Horticultural fleece good for protecting vegetable seedlings in the autumn and spring

As the days lengthen it becomes an exciting time for gardeners facing a new growing season. However, late frosts can dampen enthusiasm unless measures are taken to protect young seedlings.

This week Anna Friewald from Pixee Maintenance, an eco gardening business, reflects on her experience with horticultural fleece.

pixee maintenance

Early Autumn 2014 in Lancaster turned out to be a tricky time of the year. The summer was exceptionally hot and unpredictable and many of my client’s plants struggled. Reports about Autumn and the weather it would bring were unclear.

At the start of September I had to find over-wintering vegetables for a client. A trip to Ashton Hall Garden centre gave me ‘Nantes Frubund’ Carrot and ‘Sweetbell’ Turnip seeds.

Protection was paramount for the seedlings against carrot fly. I was also concerned that I was going away for a week with no guarantee that my busy client or their kids would remember to water the seedlings.
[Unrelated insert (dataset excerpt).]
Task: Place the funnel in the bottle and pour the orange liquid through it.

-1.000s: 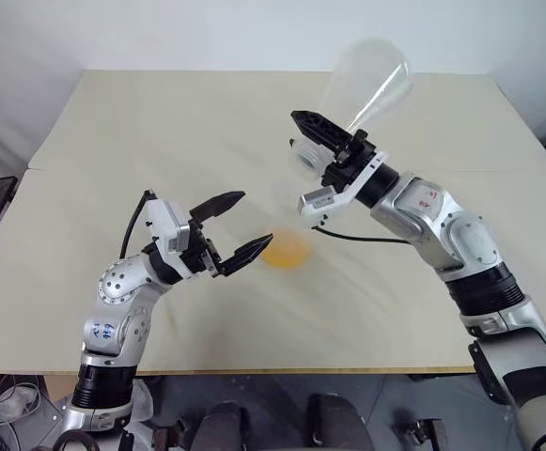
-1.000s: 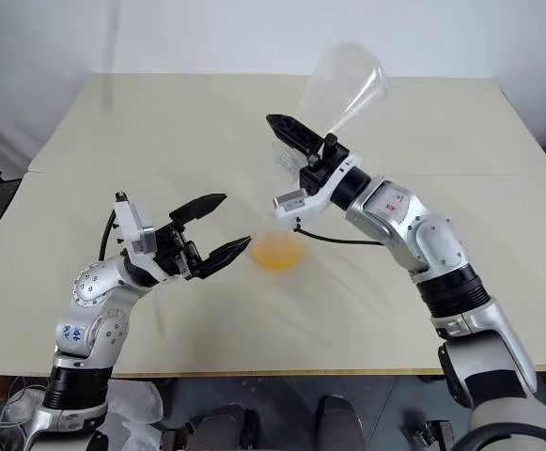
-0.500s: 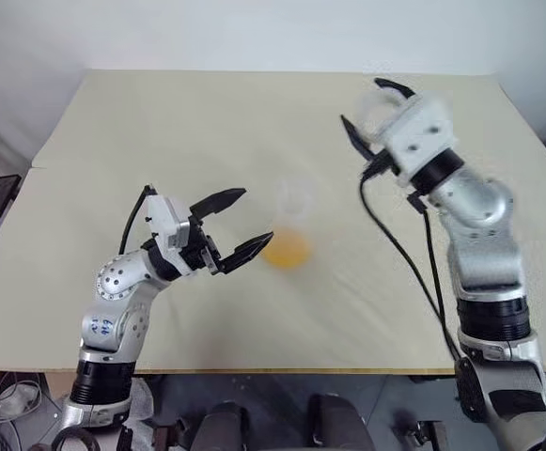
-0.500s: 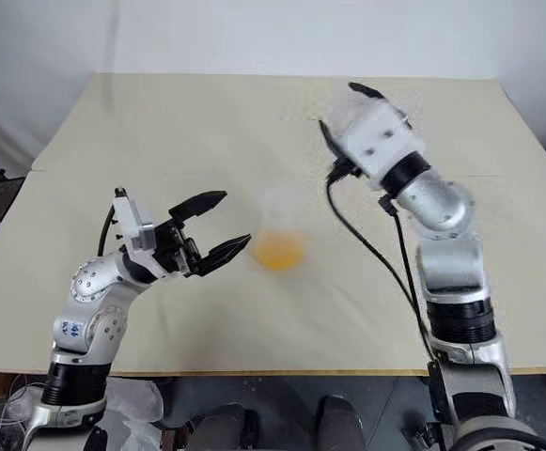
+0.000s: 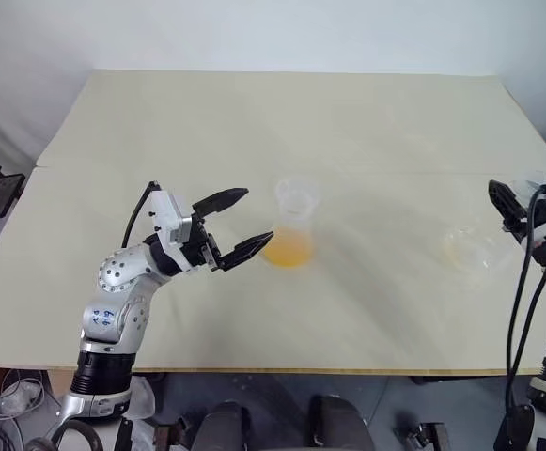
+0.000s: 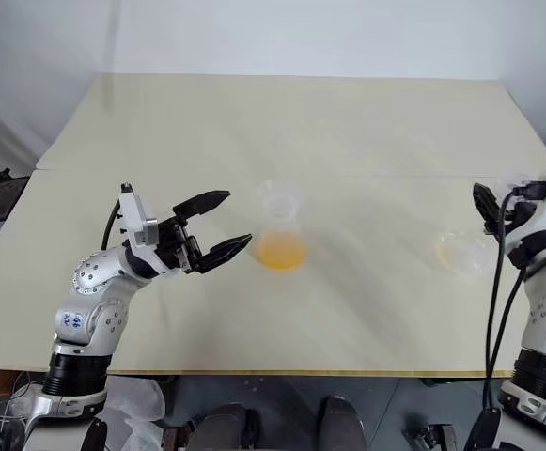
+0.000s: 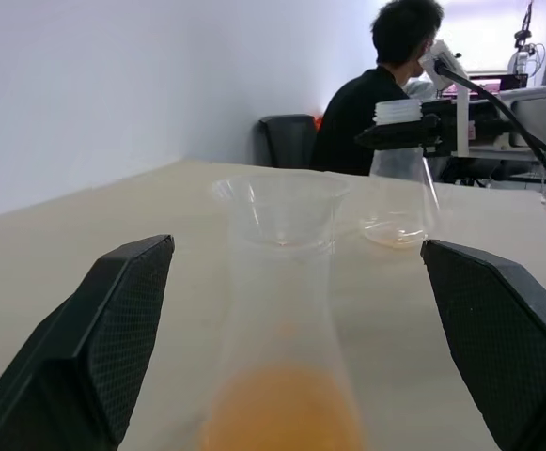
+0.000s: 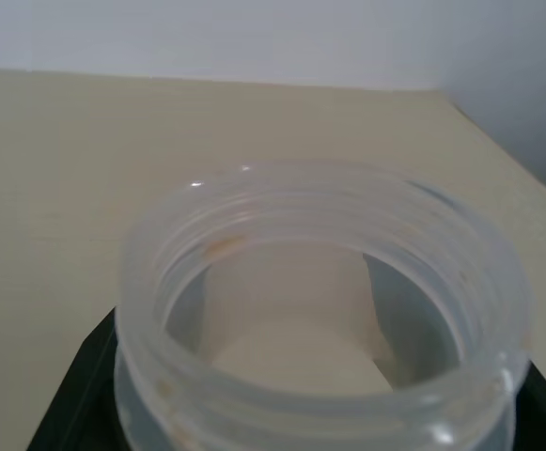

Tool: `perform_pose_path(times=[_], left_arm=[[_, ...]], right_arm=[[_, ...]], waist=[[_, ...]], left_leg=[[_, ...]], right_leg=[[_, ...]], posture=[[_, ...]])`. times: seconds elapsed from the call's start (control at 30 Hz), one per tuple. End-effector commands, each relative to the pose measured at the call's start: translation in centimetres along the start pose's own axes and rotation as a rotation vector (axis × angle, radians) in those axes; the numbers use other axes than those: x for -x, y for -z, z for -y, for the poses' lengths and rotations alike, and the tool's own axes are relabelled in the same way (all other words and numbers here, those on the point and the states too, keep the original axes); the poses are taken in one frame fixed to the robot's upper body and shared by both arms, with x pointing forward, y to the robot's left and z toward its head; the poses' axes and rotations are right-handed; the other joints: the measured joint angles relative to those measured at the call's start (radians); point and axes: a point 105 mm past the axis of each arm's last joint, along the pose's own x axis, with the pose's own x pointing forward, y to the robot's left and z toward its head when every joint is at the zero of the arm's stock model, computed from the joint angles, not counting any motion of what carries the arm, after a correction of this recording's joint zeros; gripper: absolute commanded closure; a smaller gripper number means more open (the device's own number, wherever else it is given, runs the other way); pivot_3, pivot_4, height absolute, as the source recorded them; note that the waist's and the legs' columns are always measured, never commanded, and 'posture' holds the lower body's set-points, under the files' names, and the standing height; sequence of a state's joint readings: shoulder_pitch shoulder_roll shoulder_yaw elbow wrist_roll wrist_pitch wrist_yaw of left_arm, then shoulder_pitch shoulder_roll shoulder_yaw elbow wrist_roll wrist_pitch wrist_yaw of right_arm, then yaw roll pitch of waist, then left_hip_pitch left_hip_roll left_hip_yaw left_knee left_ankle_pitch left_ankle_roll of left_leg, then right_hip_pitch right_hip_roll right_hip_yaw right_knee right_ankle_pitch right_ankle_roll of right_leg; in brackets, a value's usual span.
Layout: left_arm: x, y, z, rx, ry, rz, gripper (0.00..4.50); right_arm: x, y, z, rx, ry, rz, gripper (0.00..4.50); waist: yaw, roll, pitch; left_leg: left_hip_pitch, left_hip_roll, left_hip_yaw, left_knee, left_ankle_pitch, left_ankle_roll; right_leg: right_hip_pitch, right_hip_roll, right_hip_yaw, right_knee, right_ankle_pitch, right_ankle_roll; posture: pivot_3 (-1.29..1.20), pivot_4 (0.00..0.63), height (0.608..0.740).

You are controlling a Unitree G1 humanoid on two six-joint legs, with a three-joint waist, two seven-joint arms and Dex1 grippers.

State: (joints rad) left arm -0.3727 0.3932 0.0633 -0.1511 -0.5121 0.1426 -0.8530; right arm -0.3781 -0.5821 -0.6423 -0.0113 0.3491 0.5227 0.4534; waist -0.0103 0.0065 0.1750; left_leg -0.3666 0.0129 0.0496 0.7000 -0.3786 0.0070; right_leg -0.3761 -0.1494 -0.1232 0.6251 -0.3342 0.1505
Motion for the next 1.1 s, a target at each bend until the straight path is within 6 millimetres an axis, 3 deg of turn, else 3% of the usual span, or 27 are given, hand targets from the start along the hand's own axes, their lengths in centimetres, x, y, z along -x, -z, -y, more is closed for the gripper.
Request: perform_pose_path(times=[0.03,0.13,0.17,0.3,0.43,0.67,0.93,1.1], left_arm=[[-0.1,-1.2,0.0,-0.025,0.012,0.038,0.00],[-0.2,-1.1,-0.1,-0.024,0.014,0.040,0.00],[-0.3,-1.2,-0.2,-0.025,0.015,0.041,0.00],[-0.2,-1.3,-0.4,-0.030,0.016,0.044,0.00],[0.1,-1.3,-0.7,-0.032,0.012,0.037,0.00],[0.5,-1.3,-1.1,-0.031,0.007,0.022,0.00],[2.0,-1.2,-2.3,-0.032,-0.025,-0.022,0.00],[3.0,-1.1,-2.4,-0.034,-0.024,-0.059,0.00]], right_arm=[[1.1,-1.7,1.4,-0.055,0.037,0.075,2.02],[1.4,-0.2,0.4,-0.088,-0.016,0.040,2.02],[1.5,0.0,0.4,-0.090,-0.012,0.042,1.29],[2.2,-0.8,0.6,-0.131,0.001,0.115,0.02],[2.9,-1.8,0.9,-0.134,0.008,0.168,0.02],[4.3,-5.4,3.2,-0.134,0.112,0.347,0.02],[3.0,-9.3,-1.0,-0.117,-0.175,0.434,0.02],[2.3,-10.5,-4.6,-0.054,-0.404,0.413,0.02]], waist=[[0.003,0.000,0.000],[0.007,0.000,0.000],[0.007,0.000,0.000],[0.007,0.000,0.000],[0.009,0.000,0.000],[0.009,0.000,0.000],[0.004,0.000,0.000],[0.007,0.000,0.000]], left_leg=[[0.000,0.000,0.000,0.000,0.000,0.000],[0.000,0.000,0.000,0.001,0.000,0.000],[0.000,0.000,0.000,0.001,0.000,0.000],[0.000,0.000,0.000,0.001,0.000,0.000],[0.000,0.000,0.000,0.001,0.000,0.000],[0.000,-0.001,0.000,0.001,0.000,0.000],[0.001,0.000,0.000,0.000,0.000,0.000],[0.001,0.000,0.000,0.000,0.000,0.000]], right_leg=[[0.000,0.000,0.000,0.000,0.000,0.000],[0.000,0.000,0.001,0.000,0.000,0.000],[0.000,0.000,0.001,0.000,0.000,0.000],[0.000,0.000,0.001,0.000,0.000,0.000],[0.000,0.000,0.001,0.000,0.000,0.000],[0.000,0.000,0.001,0.000,0.000,0.000],[0.000,0.000,0.002,0.000,0.000,0.000],[0.000,0.000,0.001,0.000,0.000,0.000]], posture=[[0.00,0.150,0.740],[0.00,0.150,0.740],[0.00,0.150,0.740],[0.00,0.150,0.740],[0.00,0.150,0.740],[0.00,0.150,0.740],[0.00,0.150,0.740],[0.00,0.150,0.740]])
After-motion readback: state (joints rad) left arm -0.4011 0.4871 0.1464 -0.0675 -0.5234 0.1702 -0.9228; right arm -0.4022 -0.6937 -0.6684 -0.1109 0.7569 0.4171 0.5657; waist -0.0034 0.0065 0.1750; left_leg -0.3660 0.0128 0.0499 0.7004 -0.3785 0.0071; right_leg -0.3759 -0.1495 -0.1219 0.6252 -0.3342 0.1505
Horticultural fleece is ideal for keeping carrot fly away, although it is primarily used to protect tender plants from the cold. For this reason I decided to use it for the turnips too in case cold weather came in my absence.

Once the site had been weeded, prepared and the seeds sown, an elongated wigwam was erected around the buried seeds. This structure consisted of tied bamboo canes draped with fleece and secured with clothing pegs. I buried the fleece ends in the ground and held it in place with stones. Each wigwam structure was about 1.5metres long and 1metre tall.

During my week on holiday I was anxious. Will the seedlings be burned to a crisp? Will they dampen off from excess moisture…?

Upon my return, I rushed over and peered through the fine mesh to see lovely, lush green growth!

The cool mornings had provided just enough moisture whilst the fleece retained water during the long hot days. No seedlings had dampened off as the permeable nature of the fleece had allowed for a balanced airflow. The hot, glaring sun had diffused the light- batting off the worse of the heat but letting enough light through to the seedlings. There was also no sign of slug damage! The buried fleece seemed to have done the trick!?

I can imagine that if you have an allotment but visit it sporadically, this ‘fleecy’ set up would come in handy. One thing to consider however:stronger bamboo canes! The gale force winds that came managed to snap one cane right in half! Alernatively you could buy a fleece poly tunnel.